Sombras de Silêncio #159

Miguel desprendera-se por completo da encenação e mirava-a como se tudo à volta tivesse deixado de existir, indagando sobre qual seria o seu nome. Sorria ao vê-la sorrir e, se lhe dessem de comer e beber, imaginava-se capaz de passar o resto da vida a admirá-la. Porém, ela notou-o. Embasbacado, Miguel revirou o olhar para o chão e corou de vergonha. Depois, Miguel passou a mirá-la sorrateiramente, esperando que ela não o coibisse de agraciar os sentidos e a imaginação com tanta beleza. Ela foi-se refugiando na sua timidez e desviou o olhar para a história. Todavia, já perto do final, ela mirou-o com delonga e esboçou um sorriso acanhado. Miguel sentiu o toque dos anjos no seu olhar. Foi um momento que lhe valeu por uma vida.

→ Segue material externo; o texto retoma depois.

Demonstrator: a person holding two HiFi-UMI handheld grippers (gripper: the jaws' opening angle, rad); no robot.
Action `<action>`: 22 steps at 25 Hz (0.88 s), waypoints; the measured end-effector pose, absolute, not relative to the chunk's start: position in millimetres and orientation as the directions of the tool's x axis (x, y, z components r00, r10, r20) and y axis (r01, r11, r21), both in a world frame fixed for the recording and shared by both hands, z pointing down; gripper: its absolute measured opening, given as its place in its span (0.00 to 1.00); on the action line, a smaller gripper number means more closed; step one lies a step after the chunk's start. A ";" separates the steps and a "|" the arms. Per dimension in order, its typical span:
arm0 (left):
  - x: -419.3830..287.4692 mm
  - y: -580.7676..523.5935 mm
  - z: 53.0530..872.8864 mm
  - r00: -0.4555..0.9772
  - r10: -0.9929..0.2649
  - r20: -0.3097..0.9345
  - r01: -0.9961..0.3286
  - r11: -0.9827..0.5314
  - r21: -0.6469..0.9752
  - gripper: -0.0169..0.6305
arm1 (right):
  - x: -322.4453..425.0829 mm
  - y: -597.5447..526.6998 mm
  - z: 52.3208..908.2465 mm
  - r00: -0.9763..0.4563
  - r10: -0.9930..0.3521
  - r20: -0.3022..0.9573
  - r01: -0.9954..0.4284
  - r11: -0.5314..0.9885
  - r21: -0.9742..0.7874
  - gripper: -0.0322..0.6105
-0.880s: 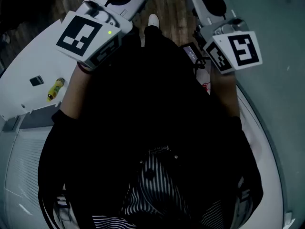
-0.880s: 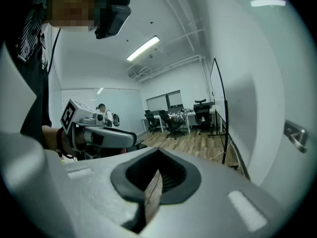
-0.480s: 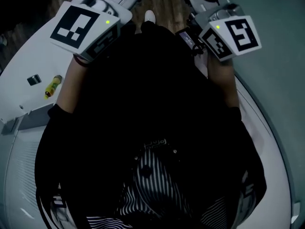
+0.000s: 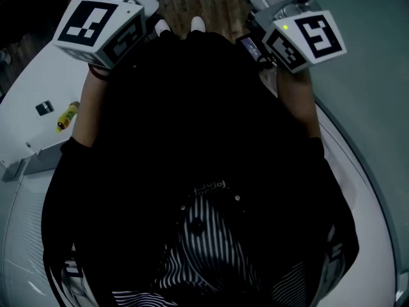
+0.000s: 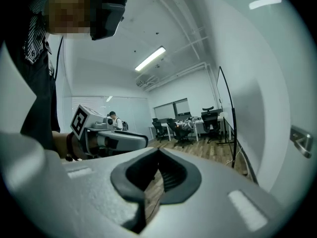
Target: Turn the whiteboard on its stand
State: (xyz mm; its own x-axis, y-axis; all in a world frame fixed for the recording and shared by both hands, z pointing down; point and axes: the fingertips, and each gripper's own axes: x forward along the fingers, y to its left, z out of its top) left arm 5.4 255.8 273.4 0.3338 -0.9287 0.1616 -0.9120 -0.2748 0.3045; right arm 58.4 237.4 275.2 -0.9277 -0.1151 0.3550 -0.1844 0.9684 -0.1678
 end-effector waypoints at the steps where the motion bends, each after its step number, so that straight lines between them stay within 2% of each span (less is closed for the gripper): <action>1: 6.0 256.4 274.2 0.335 -0.928 0.161 -0.908 -0.273 0.318 0.02 | 60.6 239.8 276.4 -0.930 -0.103 0.354 -0.174 0.969 -0.174 0.05; 7: 11.6 258.1 288.7 0.357 -0.920 0.163 -0.882 -0.274 0.383 0.02 | 81.3 227.2 289.6 -0.925 -0.112 0.364 -0.185 0.967 -0.173 0.05; 14: 7.1 297.0 357.0 0.360 -0.883 0.302 -0.863 -0.192 0.468 0.02 | 109.3 234.9 338.7 -0.919 -0.104 0.379 -0.237 0.916 -0.324 0.05; 22: -2.2 308.6 363.4 0.311 -0.894 0.323 -0.872 -0.133 0.472 0.02 | 102.4 245.3 346.1 -0.918 -0.050 0.393 -0.182 0.934 -0.308 0.05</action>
State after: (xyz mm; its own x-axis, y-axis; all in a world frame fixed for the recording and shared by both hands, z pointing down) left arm -2.2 308.6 363.4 0.3111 -0.8936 0.3234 -0.8717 -0.1328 0.4717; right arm 102.4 245.3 346.1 -0.9184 -0.0497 0.3926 -0.1824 0.9336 -0.3084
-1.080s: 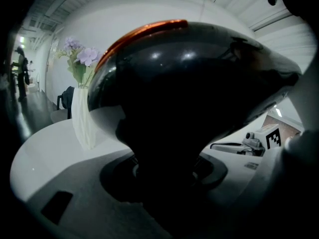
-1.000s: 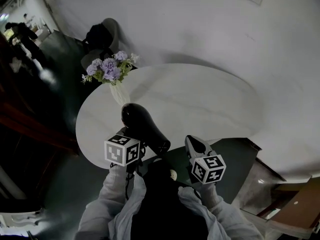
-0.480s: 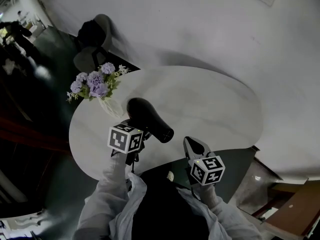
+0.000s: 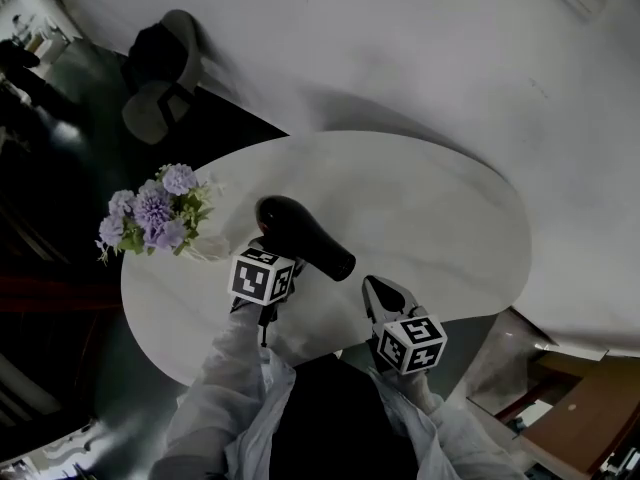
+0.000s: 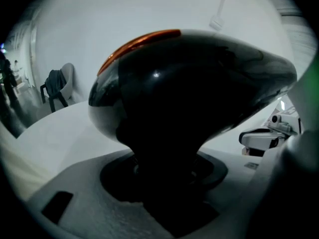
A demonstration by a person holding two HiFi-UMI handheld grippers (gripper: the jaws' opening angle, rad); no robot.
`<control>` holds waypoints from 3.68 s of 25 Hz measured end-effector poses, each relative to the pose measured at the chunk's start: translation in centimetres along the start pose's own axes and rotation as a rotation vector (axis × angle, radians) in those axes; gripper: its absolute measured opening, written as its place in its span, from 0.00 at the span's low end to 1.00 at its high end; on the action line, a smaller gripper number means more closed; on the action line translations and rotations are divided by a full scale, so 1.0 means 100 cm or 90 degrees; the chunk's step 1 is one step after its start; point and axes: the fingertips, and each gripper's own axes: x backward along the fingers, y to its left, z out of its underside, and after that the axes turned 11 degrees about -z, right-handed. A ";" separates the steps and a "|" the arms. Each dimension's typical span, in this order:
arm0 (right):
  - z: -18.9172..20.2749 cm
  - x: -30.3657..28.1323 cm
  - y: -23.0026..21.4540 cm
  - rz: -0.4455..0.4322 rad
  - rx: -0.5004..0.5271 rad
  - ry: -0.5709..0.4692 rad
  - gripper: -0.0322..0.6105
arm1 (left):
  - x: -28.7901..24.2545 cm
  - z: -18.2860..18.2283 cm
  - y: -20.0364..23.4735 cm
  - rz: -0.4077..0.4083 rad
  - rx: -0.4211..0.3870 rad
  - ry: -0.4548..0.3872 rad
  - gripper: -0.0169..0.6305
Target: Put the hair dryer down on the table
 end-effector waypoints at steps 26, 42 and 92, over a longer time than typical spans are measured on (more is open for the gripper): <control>0.025 -0.008 -0.044 0.024 -0.058 0.041 0.06 | -0.070 0.011 0.012 -0.106 -0.118 0.087 0.43; 0.026 0.006 -0.034 0.038 -0.049 0.026 0.06 | -0.058 -0.007 -0.001 0.008 -0.043 0.043 0.72; 0.018 0.098 0.112 -0.021 0.152 -0.115 0.06 | 0.232 0.098 -0.022 -0.154 0.016 -0.334 0.04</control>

Com o final da apresentação e enquanto Hércules, Sibela e Enormus estavam no centro do palco improvisado a agradecer os aplausos, ela dirigiu-lhe o olhar pela última vez e saiu do público, retornando às carruagens. Miguel ficou atento ao que não conseguia ver por detrás das cortinas, sorrindo, deliciado pela sorte que tivera naquela noite. Retornou a si quando notou a presença de Enormus, especado à sua frente, com um chapéu estendido à espera de receber algum dinheiro pelo espetáculo. Miguel, não percebendo as suas intenções, pensou que ele lhe estava a oferecer alguma coisa e meteu a mão no chapéu para a tirar. De imediato, o gigante deitou-lhe a mão ao pulso e apertou com força, provocando-lhe uma dor lancinante.

 – És estúpido ou estás a fazer-te de espertinho? – perguntou Enormus, enquanto Miguel se ia contorcendo com a dor.

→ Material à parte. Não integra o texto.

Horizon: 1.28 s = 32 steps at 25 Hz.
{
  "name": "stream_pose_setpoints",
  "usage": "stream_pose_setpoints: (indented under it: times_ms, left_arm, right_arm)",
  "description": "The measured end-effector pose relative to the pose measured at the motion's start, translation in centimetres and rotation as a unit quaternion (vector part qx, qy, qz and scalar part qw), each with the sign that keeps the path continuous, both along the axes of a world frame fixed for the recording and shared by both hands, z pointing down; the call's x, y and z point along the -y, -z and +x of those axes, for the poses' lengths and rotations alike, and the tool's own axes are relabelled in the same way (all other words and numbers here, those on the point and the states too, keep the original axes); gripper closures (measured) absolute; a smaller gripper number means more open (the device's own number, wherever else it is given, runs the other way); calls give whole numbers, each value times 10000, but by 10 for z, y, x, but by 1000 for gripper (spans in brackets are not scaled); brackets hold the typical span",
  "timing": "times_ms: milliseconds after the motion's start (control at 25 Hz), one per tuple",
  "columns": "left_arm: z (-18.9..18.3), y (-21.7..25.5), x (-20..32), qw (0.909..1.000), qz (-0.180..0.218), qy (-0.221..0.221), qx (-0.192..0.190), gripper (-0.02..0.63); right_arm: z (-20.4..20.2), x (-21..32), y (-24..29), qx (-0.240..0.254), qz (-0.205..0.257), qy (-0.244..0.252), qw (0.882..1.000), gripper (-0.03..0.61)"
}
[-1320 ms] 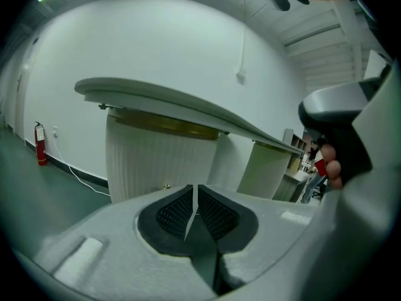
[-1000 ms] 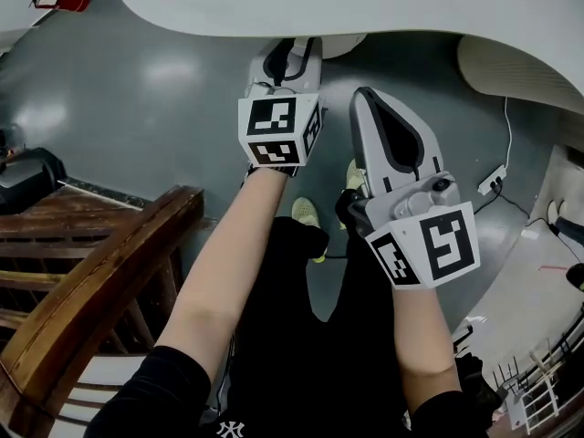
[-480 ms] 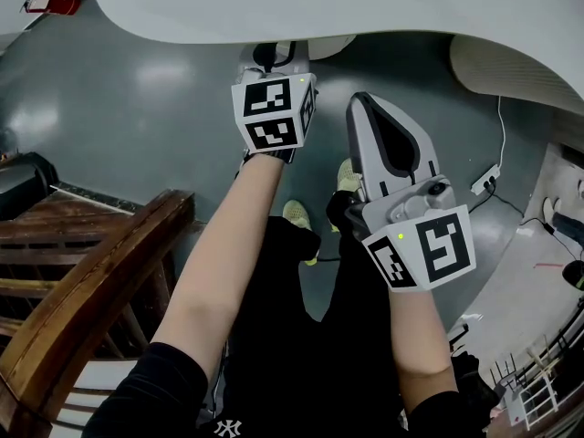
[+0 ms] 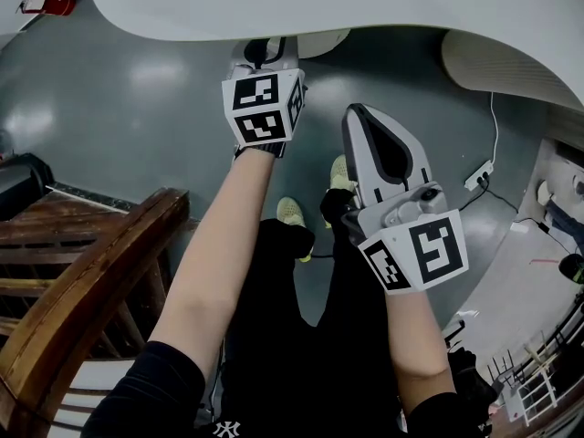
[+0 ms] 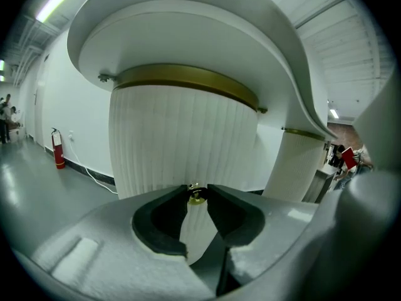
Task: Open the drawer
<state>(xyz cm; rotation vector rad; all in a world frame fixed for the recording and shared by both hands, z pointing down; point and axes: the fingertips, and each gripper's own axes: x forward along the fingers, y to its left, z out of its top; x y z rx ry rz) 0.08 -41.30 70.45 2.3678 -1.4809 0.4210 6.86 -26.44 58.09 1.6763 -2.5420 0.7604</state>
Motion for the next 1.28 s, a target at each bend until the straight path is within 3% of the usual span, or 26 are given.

Depois de libertado e de lhe terem explicado o funcionamento daqueles assuntos, Miguel tirou dez tostões do bolso e deitou-os para o chapéu, perante o olhar zangado do gigante. No caminho para casa, o incidente foi rapidamente esquecido, enquanto a visão daquela princesa lhe dava ânimo para saltitar pelas ruas da saudade.